> Required work: Search the listing for the string "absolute". Copy every line that has it.

> Dataset extract:
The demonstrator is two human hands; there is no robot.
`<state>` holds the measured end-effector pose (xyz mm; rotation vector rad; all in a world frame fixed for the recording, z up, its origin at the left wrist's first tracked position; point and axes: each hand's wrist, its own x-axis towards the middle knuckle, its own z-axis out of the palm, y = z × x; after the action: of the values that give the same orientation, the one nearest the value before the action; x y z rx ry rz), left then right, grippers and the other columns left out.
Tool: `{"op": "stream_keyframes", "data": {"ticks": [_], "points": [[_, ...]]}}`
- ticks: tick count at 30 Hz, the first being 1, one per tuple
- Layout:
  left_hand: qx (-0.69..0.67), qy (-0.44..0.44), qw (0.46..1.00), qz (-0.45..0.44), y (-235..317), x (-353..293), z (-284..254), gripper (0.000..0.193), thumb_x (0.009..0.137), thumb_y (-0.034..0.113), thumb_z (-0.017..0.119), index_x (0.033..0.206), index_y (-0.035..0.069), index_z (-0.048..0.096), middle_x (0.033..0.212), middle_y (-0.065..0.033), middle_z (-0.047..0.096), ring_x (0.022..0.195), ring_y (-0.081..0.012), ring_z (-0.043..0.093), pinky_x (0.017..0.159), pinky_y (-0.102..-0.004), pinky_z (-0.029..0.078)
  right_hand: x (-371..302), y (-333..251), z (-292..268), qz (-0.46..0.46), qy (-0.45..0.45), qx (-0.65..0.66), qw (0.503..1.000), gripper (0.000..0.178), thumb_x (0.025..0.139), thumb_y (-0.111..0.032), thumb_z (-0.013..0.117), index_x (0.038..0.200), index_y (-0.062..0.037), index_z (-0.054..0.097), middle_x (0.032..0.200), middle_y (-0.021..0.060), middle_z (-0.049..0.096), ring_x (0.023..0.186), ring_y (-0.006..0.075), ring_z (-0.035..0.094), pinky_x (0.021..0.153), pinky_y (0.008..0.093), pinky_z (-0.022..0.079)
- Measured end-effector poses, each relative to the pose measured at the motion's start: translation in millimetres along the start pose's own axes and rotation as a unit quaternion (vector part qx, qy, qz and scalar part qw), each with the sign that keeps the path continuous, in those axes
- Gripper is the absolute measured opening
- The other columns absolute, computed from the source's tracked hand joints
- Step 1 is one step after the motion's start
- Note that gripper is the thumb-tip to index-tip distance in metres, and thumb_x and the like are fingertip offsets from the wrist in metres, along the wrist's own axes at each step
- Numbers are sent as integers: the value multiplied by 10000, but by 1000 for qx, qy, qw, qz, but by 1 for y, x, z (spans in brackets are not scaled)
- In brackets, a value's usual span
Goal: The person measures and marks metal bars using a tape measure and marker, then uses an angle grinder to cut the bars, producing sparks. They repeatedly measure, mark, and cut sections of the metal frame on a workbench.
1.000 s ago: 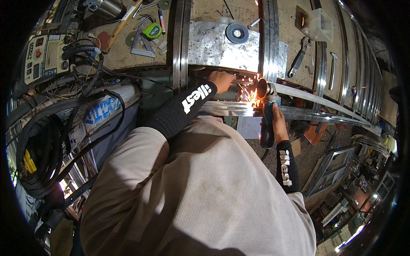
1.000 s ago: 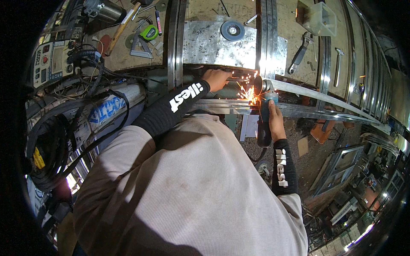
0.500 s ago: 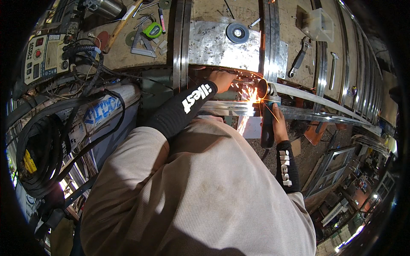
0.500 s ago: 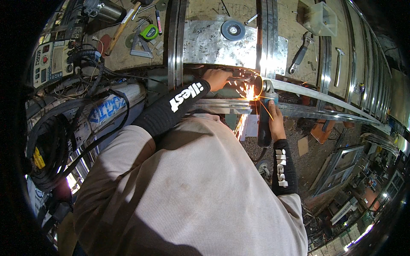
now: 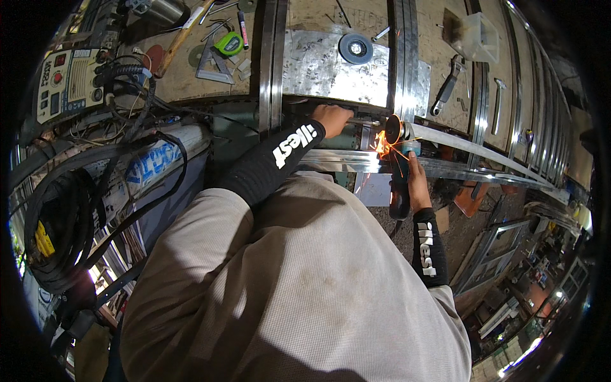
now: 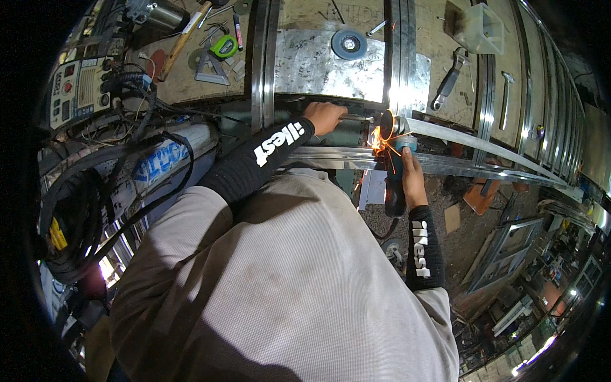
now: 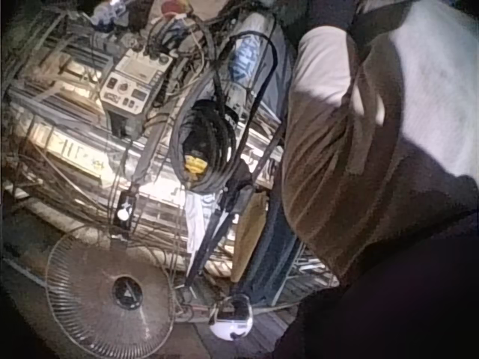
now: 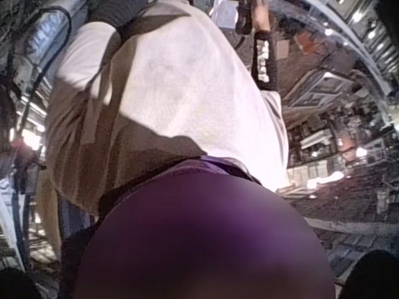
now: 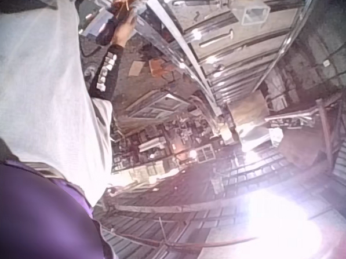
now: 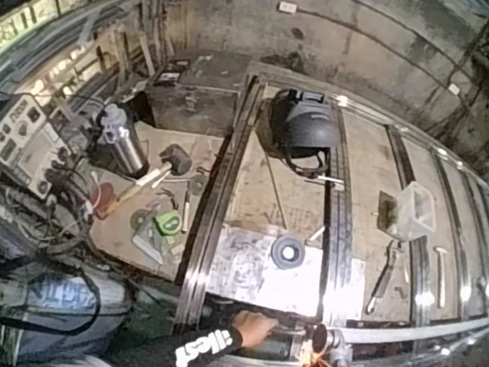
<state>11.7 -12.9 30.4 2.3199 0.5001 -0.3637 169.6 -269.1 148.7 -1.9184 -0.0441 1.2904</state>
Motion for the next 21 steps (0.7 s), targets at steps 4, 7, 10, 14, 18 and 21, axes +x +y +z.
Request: {"op": "stream_keyframes", "data": {"ticks": [4,7,10,14,18,21], "points": [[4,0,1000,2,1,0,-1,273,970,226,659,1231,148,679,1084,-164,745,1063,-357,708,888,-514,544,2,4,1,-2,21,16,1000,707,1020,-625,534,1370,-12,571,1046,63,681,771,155,683,643,335,603],[8,-13,1000,-10,1,0,-1,273,972,230,655,1231,146,677,1082,-164,746,1062,-357,709,889,-513,545,4,6,2,-5,26,14,1000,688,1024,-619,532,1370,-26,574,1035,62,680,740,159,676,630,334,597],[1,2,1000,1,0,0,1,280,972,234,653,1237,145,673,1084,-164,746,1064,-358,711,892,-514,544,3,6,0,4,24,22,999,684,1020,-619,540,1378,-36,569,1034,64,679,728,167,671,621,334,592],[7,0,1000,4,-1,1,2,288,968,228,657,1243,146,673,1089,-162,747,1066,-357,711,892,-518,543,2,9,-4,19,16,5,1000,697,1014,-621,551,1383,-30,561,1067,69,685,757,173,682,641,341,604],[8,7,1000,4,-1,1,3,291,957,219,667,1239,146,676,1093,-161,747,1068,-360,710,892,-517,544,7,23,-8,-11,27,12,1000,712,1015,-624,547,1385,-16,552,1106,73,688,804,169,693,657,343,615],[5,2,1000,1,-1,1,2,296,947,206,675,1236,144,679,1093,-163,746,1067,-361,710,894,-511,547,18,30,-11,-14,57,-23,998,721,1019,-624,539,1397,-10,538,1111,80,685,816,161,691,641,337,612]]}}
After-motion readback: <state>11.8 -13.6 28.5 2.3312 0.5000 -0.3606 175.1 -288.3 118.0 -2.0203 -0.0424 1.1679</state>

> Written answer:
- Gripper is the absolute measured opening
- The other columns absolute, computed from the source's tracked hand joints

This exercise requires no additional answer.